▸ What the task asks:
From the line containing "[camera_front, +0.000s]" through the last line of the data, both ends included, write out every line exactly; omit the pictures.

▸ Recorded data:
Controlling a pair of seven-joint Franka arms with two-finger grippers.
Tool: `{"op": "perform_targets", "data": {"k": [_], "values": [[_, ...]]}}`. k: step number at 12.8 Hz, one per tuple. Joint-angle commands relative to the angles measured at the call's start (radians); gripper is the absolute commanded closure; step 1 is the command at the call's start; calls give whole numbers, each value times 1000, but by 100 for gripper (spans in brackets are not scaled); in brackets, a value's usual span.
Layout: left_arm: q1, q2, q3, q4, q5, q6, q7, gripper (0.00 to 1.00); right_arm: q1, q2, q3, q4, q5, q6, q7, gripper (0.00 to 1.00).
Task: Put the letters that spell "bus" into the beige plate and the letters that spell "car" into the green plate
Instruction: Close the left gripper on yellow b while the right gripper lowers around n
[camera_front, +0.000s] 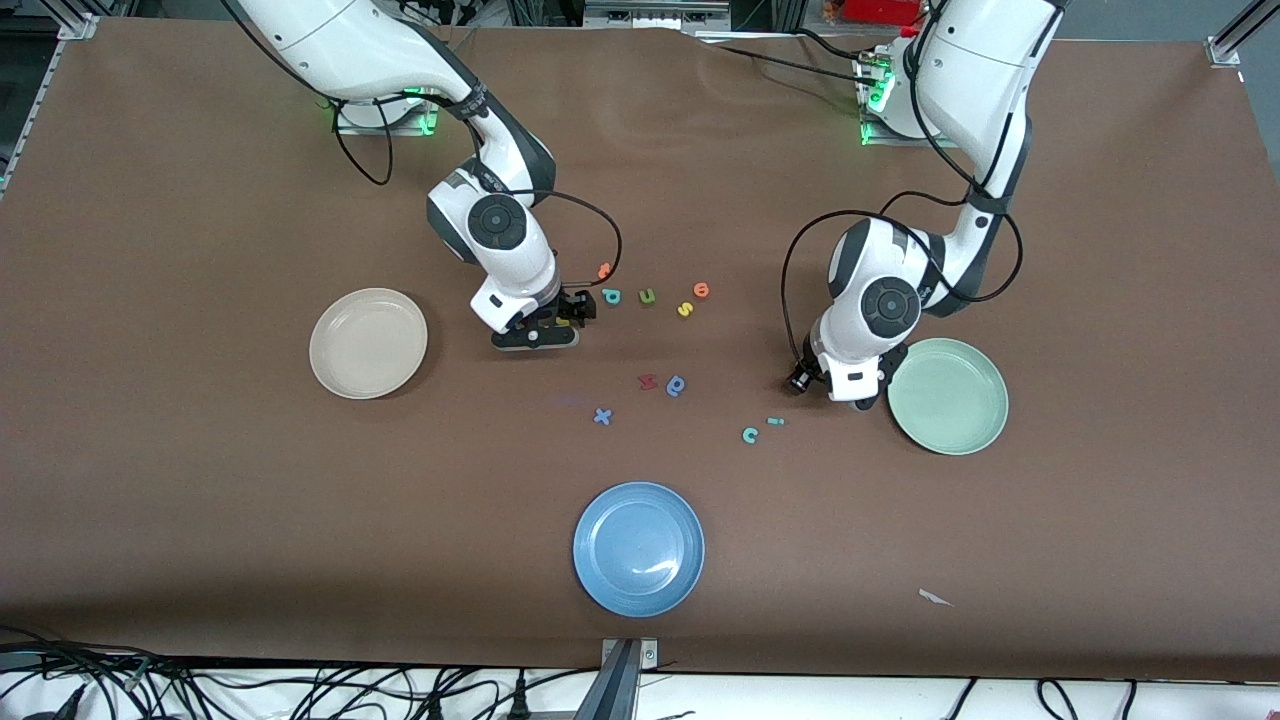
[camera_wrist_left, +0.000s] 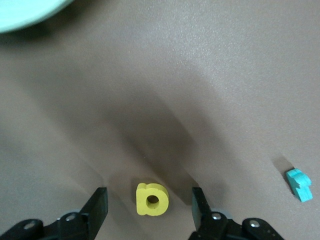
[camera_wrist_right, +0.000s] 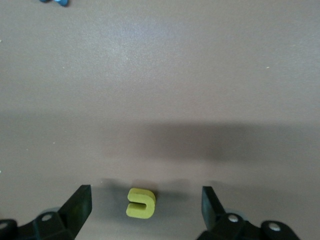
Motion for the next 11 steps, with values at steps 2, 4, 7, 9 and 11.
{"op": "perform_targets", "data": {"k": [2,4,7,9,11], "values": [[-13,-7,8,-15,-19,17,-7,34,10,36,2,38,-58,10,68,5],[-13,-5,8,-14,-19,17,-8,52,11,38,2,38,-60,10,68,12],[-13,-4,8,-12,-19,17,-16,64,11,41,2,35,-66,9,71,24],[-13,-4,8,-12,-19,17,-16,72,13,39,2,32,-68,9,77,32],[-13,-4,8,-9,-18,17,-11,76,13,41,2,30,-69,9,91,37]]}}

▸ Response to the task:
[camera_front, +0.000s] 
[camera_wrist_left, +0.000s] 
[camera_wrist_right, +0.000s] 
Motion for the next 11 steps, with values at steps 2, 4, 7, 9 and 11.
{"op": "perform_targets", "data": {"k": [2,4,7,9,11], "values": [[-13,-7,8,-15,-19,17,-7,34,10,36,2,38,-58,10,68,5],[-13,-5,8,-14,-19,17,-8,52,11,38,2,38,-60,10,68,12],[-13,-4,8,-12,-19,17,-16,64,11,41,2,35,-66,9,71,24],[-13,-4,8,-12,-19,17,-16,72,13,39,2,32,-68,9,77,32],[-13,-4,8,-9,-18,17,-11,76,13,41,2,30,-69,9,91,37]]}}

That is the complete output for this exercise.